Intro to Spark & Data Science Hands-on Lab
Event Information
Description
IBM is hosting a free, hands-on lab centered around Spark and Data Science Experience (DSX).
Data Science Experience is a platform that brings together everything that a data scientist needs. It includes the most popular open source libraries and some unique value-add functionalities. DSX has community and social features to help learn, create and collaborate. The platform is built on Spark and makes Spark available for experimentation and model building.
Who should attend? This lab is for Data Scientists (or people who want to transition into data sciences), Data Analysts, Data Engineers or anyone who is interested in broadening their skills.
Prerequisites:
- Sign up for a free Bluemix (www.bluemix.net) and DSX (http://datascience.ibm.com)

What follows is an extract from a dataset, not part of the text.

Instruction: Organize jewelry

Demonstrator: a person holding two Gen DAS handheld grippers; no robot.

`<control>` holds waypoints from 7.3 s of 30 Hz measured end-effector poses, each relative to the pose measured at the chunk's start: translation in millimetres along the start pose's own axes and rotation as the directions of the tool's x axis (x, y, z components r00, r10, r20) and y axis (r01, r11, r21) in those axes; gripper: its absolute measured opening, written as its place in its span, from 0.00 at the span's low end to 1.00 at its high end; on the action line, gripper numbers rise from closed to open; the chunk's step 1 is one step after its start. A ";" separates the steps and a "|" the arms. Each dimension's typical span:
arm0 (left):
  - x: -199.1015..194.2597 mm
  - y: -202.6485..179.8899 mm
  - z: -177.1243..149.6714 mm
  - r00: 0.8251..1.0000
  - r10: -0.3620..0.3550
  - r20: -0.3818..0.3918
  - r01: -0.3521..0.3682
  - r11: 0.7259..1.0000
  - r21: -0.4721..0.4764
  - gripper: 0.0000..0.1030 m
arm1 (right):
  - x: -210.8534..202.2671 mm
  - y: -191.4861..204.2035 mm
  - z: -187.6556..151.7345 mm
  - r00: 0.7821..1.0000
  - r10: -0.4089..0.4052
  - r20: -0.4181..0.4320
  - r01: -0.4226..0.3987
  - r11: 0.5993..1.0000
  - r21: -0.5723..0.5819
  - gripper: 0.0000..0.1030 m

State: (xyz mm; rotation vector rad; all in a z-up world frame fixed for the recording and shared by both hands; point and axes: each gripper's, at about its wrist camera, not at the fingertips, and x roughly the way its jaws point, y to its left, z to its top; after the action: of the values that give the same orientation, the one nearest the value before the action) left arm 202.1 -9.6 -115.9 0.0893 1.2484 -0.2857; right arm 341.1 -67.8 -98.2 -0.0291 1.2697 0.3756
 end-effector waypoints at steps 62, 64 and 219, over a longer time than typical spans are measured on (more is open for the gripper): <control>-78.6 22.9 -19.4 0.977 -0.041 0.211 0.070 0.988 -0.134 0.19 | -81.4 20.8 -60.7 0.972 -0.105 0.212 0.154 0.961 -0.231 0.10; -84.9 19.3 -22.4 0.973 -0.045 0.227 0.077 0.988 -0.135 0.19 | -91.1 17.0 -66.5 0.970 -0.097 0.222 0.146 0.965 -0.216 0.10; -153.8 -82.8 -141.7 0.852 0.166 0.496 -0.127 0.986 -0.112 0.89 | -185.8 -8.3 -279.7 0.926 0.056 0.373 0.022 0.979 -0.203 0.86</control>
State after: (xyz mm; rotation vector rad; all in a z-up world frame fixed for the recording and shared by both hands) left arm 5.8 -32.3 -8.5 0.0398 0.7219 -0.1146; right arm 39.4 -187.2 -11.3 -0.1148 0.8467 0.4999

- You must bring your own laptop
Continental Breakfast & Lunch will be served. Parking will be validated.
Agenda
Spark/DSX introduction
- Connecting to data sources
- Spark Overview
- Data Structures
- Accumulators, Broadcasters
Lab 1: Data ingest, exploration and visualization
Lunch
Lab 2: Spark SQL ⁃ Filtering, selecting
- Type casting
- Clauses (if, when)
Lab 3: Spark MLlib ⁃ Common feature engineering
- Examples with classification models